A distribution company came to us 14 months into an ERP implementation. They had chosen a mid-market platform — not Odoo, not Business Central, a regional vendor — that cost $22K/year less than the alternatives they evaluated. The module coverage was genuinely good. The sales demo was impressive. The contract was signed.

The integration work started immediately after go-live. Their warehouse management system needed to sync inventory in near-real-time. Their e-commerce platform needed order data pushed within 60 seconds of checkout. Their 3PL needed shipment confirmations.

The ERP had an API. But it was XML-RPC, not REST. No webhook support — everything was polling. The authentication model required a named user session, not a service account, meaning the integration ran as a real user account with password expiry and 2FA. The schema documentation was a 180-page PDF last updated in 2021. Fields changed between minor releases without notice.

By the time we were brought in, they had spent $45K on integration development and had a fragile, polling-based connector that broke on every ERP update. The fix — re-architecting the integration layer with a middleware queue, building a polling adapter with proper retry logic, and writing a field change detection layer — cost another $28K and four months.

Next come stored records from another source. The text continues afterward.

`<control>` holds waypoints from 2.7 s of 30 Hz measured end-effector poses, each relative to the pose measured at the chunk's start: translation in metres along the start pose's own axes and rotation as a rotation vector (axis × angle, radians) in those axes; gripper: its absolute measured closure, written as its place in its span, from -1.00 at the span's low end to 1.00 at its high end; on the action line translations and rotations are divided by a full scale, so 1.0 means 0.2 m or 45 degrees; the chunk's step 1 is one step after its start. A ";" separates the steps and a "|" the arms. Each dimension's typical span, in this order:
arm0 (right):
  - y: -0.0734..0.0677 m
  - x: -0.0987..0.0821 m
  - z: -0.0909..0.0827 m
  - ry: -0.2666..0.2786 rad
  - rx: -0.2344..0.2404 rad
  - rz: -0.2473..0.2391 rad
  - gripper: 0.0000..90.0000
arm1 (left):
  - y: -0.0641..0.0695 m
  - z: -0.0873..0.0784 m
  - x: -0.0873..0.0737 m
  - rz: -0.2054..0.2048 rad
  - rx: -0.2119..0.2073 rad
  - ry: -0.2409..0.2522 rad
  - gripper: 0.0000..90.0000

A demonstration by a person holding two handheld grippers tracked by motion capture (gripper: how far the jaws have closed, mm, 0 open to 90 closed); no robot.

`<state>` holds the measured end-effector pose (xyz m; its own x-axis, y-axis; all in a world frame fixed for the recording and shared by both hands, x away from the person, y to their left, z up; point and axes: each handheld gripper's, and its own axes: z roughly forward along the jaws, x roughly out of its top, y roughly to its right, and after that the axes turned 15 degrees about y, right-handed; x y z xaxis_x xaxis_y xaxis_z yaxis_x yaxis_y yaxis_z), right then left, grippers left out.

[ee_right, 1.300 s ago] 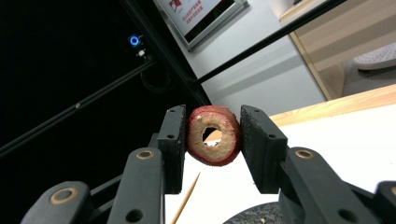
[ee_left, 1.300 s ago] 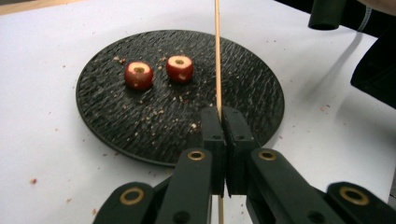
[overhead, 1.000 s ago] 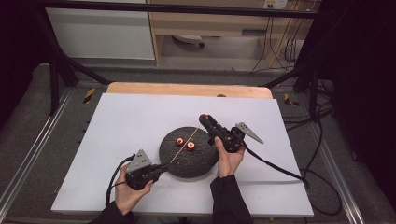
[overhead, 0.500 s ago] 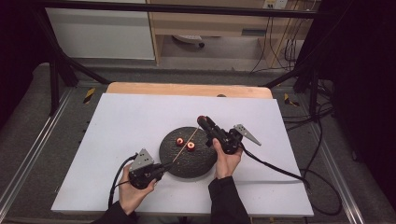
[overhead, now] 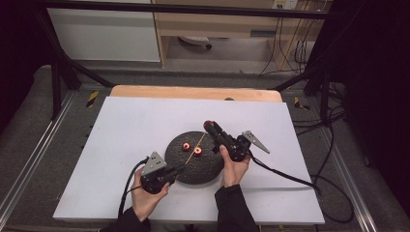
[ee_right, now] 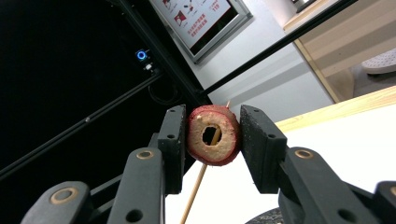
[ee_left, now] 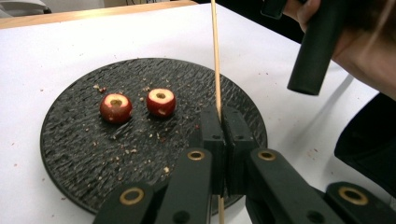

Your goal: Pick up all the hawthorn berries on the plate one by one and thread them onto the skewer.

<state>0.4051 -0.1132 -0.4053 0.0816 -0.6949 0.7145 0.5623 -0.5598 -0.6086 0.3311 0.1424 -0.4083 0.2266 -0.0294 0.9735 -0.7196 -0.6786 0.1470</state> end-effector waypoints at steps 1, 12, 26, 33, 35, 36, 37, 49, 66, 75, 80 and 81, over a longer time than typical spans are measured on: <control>0.00 0.00 0.00 -0.002 0.002 0.001 0.40 | 0.00 0.01 0.00 0.001 0.002 0.002 0.96; -0.02 -0.03 -0.03 -0.048 0.025 0.002 0.40 | 0.00 0.07 0.04 0.002 0.004 0.009 0.96; -0.04 -0.07 -0.09 -0.124 0.055 -0.036 0.40 | 0.00 0.15 0.11 0.022 -0.006 0.004 0.97; -0.05 -0.09 -0.12 -0.191 0.070 -0.052 0.40 | 0.00 0.17 0.12 0.026 -0.015 -0.007 0.97; -0.05 -0.10 -0.13 -0.210 0.075 -0.054 0.40 | 0.00 0.18 0.12 0.031 -0.028 -0.009 0.97; -0.05 -0.10 -0.14 -0.216 0.074 -0.052 0.40 | 0.00 0.18 0.12 0.034 -0.028 -0.011 0.97; -0.05 -0.11 -0.14 -0.220 0.080 -0.059 0.40 | 0.00 0.18 0.12 0.041 -0.025 -0.014 0.97; -0.05 -0.12 -0.16 -0.351 0.085 -0.062 0.18 | -0.01 0.18 0.10 0.059 -0.032 -0.030 0.97; 0.01 0.01 -0.17 -0.542 0.049 -0.283 -0.52 | -0.13 0.02 0.04 0.037 -0.004 -0.091 0.97; 0.05 0.03 -0.16 -0.713 0.045 -0.468 -0.81 | -0.19 -0.09 -0.01 0.039 0.001 -0.134 0.97; 0.07 0.05 -0.15 -0.826 0.031 -0.560 -0.86 | -0.24 -0.17 -0.04 0.034 0.019 -0.146 0.97; 0.07 0.05 -0.15 -0.842 0.026 -0.562 -0.86 | -0.24 -0.18 -0.05 0.034 0.024 -0.147 0.97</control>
<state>0.3887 -0.1412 -0.4169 0.3159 0.0050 0.9488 0.6709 -0.7083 -0.2197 0.3407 0.2021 -0.4187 0.2824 -0.1315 0.9502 -0.7145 -0.6899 0.1169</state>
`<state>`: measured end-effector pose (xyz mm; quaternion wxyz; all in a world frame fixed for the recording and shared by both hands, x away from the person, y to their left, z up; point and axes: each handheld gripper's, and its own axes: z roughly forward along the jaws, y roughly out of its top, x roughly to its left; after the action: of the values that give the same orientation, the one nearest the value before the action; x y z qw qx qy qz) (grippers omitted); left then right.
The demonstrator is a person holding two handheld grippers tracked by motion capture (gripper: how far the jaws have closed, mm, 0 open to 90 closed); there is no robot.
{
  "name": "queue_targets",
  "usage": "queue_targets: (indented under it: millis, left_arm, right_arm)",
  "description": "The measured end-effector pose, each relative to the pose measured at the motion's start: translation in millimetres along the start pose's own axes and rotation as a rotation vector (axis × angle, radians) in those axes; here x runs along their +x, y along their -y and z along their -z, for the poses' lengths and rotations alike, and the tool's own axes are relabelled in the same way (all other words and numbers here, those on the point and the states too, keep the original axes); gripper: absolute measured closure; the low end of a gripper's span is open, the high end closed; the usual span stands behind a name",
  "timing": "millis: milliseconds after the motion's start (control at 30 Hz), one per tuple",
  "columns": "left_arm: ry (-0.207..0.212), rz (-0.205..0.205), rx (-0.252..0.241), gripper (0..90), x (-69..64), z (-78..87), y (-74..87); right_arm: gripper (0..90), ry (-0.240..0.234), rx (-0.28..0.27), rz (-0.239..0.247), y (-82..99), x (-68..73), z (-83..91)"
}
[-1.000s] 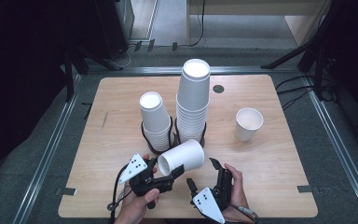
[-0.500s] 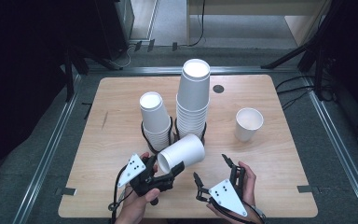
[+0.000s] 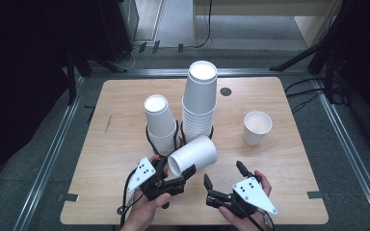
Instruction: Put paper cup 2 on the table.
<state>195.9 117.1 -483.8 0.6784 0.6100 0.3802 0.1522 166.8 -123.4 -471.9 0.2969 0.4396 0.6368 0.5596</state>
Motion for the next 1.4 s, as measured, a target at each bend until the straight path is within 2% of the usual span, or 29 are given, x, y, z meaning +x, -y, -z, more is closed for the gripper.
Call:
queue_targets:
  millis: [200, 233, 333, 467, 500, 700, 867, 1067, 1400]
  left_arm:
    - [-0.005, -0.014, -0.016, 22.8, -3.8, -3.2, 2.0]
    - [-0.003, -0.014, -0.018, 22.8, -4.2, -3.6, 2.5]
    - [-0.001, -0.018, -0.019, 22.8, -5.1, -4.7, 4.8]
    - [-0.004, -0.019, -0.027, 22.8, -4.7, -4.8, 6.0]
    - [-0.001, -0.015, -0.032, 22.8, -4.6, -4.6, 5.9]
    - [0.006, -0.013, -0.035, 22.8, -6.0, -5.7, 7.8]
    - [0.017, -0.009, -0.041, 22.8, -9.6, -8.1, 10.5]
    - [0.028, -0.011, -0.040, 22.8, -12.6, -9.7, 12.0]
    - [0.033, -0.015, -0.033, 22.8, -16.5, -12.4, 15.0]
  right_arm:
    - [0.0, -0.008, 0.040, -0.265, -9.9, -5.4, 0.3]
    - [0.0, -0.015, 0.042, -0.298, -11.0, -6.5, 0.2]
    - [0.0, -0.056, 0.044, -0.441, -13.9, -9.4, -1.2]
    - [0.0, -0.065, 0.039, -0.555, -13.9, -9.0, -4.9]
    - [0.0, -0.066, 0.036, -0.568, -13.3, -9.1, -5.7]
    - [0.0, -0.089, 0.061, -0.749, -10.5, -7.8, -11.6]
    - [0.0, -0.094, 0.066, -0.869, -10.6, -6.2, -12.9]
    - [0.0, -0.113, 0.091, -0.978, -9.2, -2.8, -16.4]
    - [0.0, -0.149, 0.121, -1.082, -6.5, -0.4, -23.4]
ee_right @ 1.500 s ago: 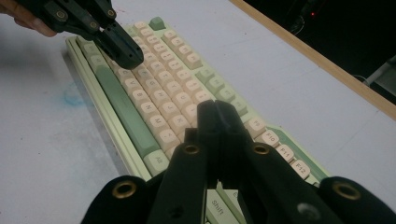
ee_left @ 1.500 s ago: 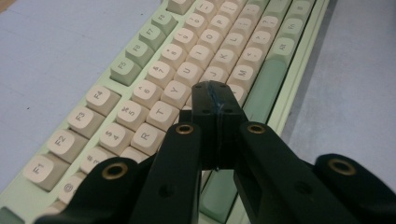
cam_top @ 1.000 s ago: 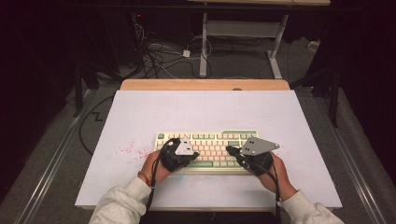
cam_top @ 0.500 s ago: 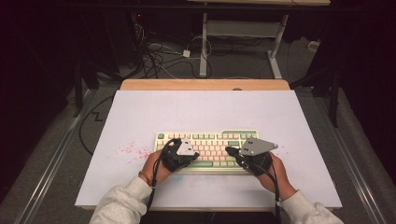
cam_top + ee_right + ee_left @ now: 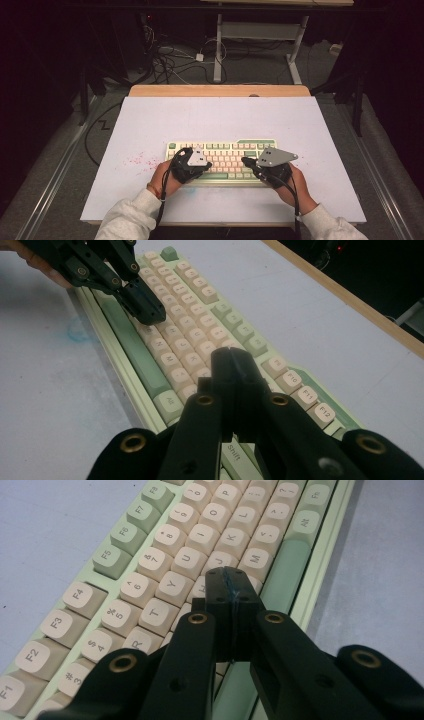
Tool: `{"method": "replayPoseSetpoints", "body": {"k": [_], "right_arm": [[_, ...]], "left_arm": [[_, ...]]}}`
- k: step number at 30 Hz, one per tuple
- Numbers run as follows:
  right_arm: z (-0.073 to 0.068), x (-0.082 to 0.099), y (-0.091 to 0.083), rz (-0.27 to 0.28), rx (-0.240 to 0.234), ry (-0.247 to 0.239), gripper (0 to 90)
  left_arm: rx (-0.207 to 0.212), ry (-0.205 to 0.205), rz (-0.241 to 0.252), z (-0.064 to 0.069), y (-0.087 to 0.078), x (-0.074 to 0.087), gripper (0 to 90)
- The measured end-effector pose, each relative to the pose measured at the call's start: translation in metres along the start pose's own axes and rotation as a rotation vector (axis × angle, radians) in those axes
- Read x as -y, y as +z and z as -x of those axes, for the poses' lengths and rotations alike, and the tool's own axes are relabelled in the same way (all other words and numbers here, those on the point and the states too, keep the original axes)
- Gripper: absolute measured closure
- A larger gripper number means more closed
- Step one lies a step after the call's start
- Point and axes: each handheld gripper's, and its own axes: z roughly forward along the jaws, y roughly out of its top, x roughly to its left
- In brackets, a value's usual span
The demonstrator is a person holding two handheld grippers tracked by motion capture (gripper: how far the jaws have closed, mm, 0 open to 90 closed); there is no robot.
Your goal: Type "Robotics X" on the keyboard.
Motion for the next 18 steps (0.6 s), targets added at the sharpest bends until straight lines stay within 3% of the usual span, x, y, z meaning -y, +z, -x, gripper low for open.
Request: {"method": "replayPoseSetpoints", "body": {"k": [18], "right_arm": [[0.001,0.000,-0.001,0.000,-0.001,0.001,90.0]], "left_arm": [[-0.029,-0.014,0.045,-0.004,-0.013,0.004,87.9]]}}
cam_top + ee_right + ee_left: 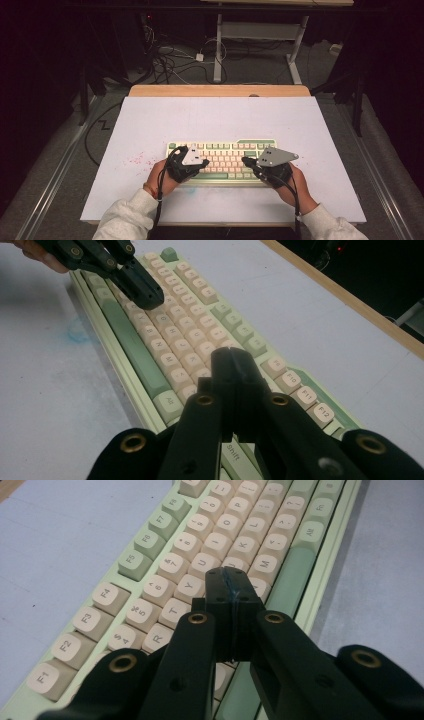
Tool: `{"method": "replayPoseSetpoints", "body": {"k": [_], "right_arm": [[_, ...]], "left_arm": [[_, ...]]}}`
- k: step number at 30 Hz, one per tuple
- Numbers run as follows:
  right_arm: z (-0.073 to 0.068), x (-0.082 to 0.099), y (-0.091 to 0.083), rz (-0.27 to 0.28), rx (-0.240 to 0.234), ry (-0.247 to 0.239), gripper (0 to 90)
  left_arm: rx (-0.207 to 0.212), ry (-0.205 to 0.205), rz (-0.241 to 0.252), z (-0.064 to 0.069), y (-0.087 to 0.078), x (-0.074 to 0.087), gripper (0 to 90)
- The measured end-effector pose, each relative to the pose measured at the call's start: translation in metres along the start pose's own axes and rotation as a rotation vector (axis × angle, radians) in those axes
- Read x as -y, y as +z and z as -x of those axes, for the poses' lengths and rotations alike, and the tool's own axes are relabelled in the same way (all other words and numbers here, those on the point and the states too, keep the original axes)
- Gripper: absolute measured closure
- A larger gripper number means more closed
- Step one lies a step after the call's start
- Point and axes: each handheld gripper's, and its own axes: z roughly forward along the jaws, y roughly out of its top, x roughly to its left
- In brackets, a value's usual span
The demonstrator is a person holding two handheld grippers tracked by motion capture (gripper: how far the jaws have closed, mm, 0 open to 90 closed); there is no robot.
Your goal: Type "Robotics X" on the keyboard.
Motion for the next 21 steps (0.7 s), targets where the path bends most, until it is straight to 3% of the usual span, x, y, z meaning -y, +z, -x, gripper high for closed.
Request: {"method": "replayPoseSetpoints", "body": {"k": [21], "right_arm": [[0.001,0.000,0.002,-0.004,-0.007,0.006,90.0]], "left_arm": [[-0.062,-0.029,0.067,-0.005,-0.028,0.018,87.9]]}}
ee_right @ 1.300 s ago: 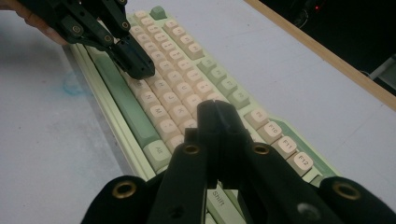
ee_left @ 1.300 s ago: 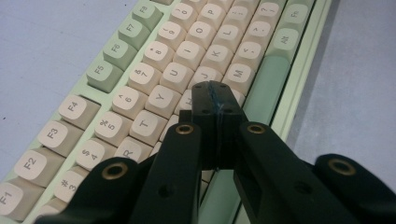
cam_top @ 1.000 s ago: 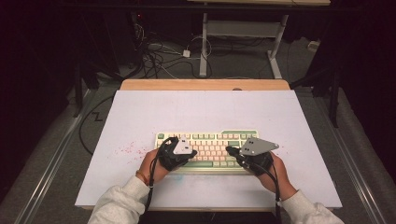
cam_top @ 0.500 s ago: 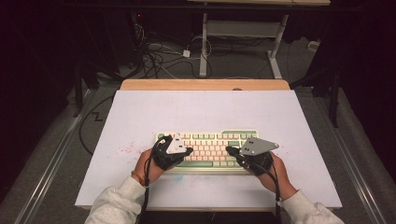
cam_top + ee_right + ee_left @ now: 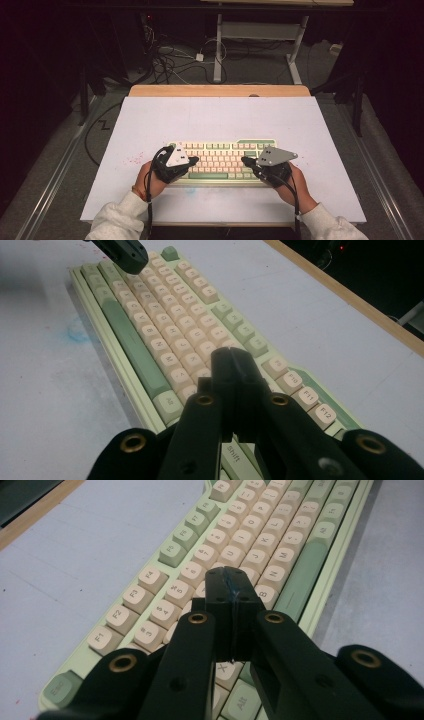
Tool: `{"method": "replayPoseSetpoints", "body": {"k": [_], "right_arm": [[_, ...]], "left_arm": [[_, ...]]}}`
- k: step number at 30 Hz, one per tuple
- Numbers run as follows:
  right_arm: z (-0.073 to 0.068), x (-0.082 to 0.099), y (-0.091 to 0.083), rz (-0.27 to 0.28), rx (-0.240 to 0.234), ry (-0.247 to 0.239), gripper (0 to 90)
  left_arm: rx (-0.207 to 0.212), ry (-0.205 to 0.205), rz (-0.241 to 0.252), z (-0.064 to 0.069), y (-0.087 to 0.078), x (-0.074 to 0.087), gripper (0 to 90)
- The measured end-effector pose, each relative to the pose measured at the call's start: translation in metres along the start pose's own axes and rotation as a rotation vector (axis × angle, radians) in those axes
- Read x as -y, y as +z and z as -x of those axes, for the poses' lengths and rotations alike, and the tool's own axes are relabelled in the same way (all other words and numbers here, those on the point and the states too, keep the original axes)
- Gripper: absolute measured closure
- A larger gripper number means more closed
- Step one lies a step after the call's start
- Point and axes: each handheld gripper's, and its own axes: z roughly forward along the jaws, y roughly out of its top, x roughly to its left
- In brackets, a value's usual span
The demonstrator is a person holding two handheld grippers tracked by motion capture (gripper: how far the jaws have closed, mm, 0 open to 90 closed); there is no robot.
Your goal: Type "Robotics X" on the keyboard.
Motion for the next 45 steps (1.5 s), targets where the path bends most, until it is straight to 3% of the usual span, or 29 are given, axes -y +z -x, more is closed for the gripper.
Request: {"method": "replayPoseSetpoints", "body": {"k": [23,45], "right_arm": [[0.003,-0.004,0.012,-0.017,-0.018,-0.001,90.0],[0.004,-0.011,0.033,-0.056,-0.045,-0.013,90.0]], "left_arm": [[-0.085,-0.033,0.025,-0.005,-0.037,0.040,87.9],[-0.103,-0.058,0.009,-0.005,-0.049,0.059,87.9]]}}
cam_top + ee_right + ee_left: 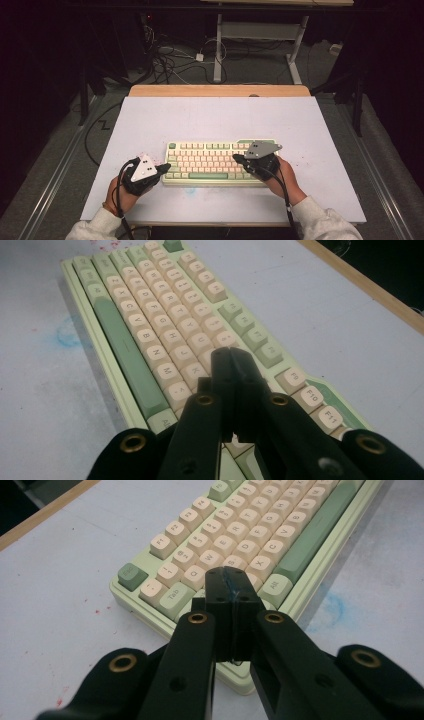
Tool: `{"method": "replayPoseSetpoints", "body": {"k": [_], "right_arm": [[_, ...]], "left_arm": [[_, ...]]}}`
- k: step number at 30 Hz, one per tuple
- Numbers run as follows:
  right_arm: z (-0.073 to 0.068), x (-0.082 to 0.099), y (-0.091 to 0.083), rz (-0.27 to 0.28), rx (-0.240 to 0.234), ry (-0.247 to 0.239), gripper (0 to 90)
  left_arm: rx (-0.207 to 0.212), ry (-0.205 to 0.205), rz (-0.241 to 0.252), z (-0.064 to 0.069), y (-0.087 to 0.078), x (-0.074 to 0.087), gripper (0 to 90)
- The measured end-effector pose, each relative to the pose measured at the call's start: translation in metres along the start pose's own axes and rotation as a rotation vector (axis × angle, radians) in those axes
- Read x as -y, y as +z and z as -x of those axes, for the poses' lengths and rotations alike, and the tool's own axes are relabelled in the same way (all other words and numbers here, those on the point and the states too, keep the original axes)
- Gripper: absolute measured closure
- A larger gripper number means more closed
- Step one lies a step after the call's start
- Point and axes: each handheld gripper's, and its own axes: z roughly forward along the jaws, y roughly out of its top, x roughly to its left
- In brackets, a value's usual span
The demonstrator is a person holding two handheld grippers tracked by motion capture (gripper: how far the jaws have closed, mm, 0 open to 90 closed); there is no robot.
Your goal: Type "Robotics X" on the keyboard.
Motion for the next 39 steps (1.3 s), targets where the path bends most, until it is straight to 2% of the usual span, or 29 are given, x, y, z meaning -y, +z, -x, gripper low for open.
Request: {"method": "replayPoseSetpoints", "body": {"k": [6,16,21,30,39], "right_arm": [[-0.002,-0.006,0.013,-0.024,-0.010,-0.022,90.0],[-0.003,-0.013,0.038,-0.089,-0.021,-0.040,90.0],[0.002,-0.011,0.047,-0.115,-0.015,-0.026,90.0],[0.004,-0.009,0.055,-0.159,-0.006,-0.028,90.0],[0.005,-0.009,0.057,-0.174,0.007,-0.034,90.0]], "left_arm": [[-0.007,0.001,-0.019,-0.002,0.001,0.001,87.9],[-0.002,-0.006,-0.014,-0.003,0.000,0.002,87.9],[-0.002,-0.001,-0.018,-0.003,0.000,0.003,87.9],[0.006,0.002,-0.018,-0.002,0.002,0.002,87.9],[0.011,0.001,-0.019,-0.003,0.002,0.003,87.9]]}}
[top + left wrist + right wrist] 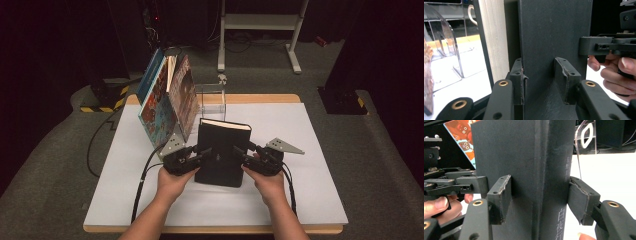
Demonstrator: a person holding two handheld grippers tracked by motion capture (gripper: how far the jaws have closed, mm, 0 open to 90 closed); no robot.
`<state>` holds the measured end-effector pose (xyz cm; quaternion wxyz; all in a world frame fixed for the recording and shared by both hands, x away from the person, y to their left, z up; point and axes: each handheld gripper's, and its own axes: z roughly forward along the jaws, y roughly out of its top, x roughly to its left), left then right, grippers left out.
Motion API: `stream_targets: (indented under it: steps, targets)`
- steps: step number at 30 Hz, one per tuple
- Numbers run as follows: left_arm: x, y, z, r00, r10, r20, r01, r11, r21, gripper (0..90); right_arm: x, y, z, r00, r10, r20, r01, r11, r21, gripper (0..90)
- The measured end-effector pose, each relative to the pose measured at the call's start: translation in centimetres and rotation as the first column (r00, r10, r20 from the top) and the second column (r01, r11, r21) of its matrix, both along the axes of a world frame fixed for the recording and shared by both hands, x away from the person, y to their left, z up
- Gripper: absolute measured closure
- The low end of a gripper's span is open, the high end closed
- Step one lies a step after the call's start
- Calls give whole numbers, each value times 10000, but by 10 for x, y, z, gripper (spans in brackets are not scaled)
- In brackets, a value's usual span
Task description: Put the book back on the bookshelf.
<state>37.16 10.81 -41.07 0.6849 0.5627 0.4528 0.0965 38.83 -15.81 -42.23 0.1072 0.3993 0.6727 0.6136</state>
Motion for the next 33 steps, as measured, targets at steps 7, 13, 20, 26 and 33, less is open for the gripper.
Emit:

Total integration cost: $73K. License saving vs. the alternative they passed on: $22K over the same period. The math does not work, and it was entirely predictable from the API documentation review. They just never did one.

The ERP module selection conversation is the wrong conversation. The right conversation is: show me your OpenAPI spec, your webhook payload schemas, your versioning policy, and your rate limit documentation. If any of those do not exist, the integration cost is not in your budget.

What to ask before you sign

We run a short API evaluation on every ERP we assess. None of these questions require a technical deep dive — they just require that the vendor can answer them at all:

Is the API specification available as OpenAPI 3.0 or Swagger? Can we download it today?

What is your API versioning policy? How are breaking changes communicated and how much notice do you give?

Which business objects support outbound webhooks? What are the retry semantics on webhook delivery failure?

What authentication flows are supported — OAuth 2.0 client credentials for unattended service accounts?

What are the rate limits per environment, and are they published in your documentation?

Does your API call the same service layer as your UI, or does it write directly to the data layer?

A vendor who cannot answer these questions before you sign cannot support a modern integration architecture after you sign. That is not a risk to manage — it is a cost to price in.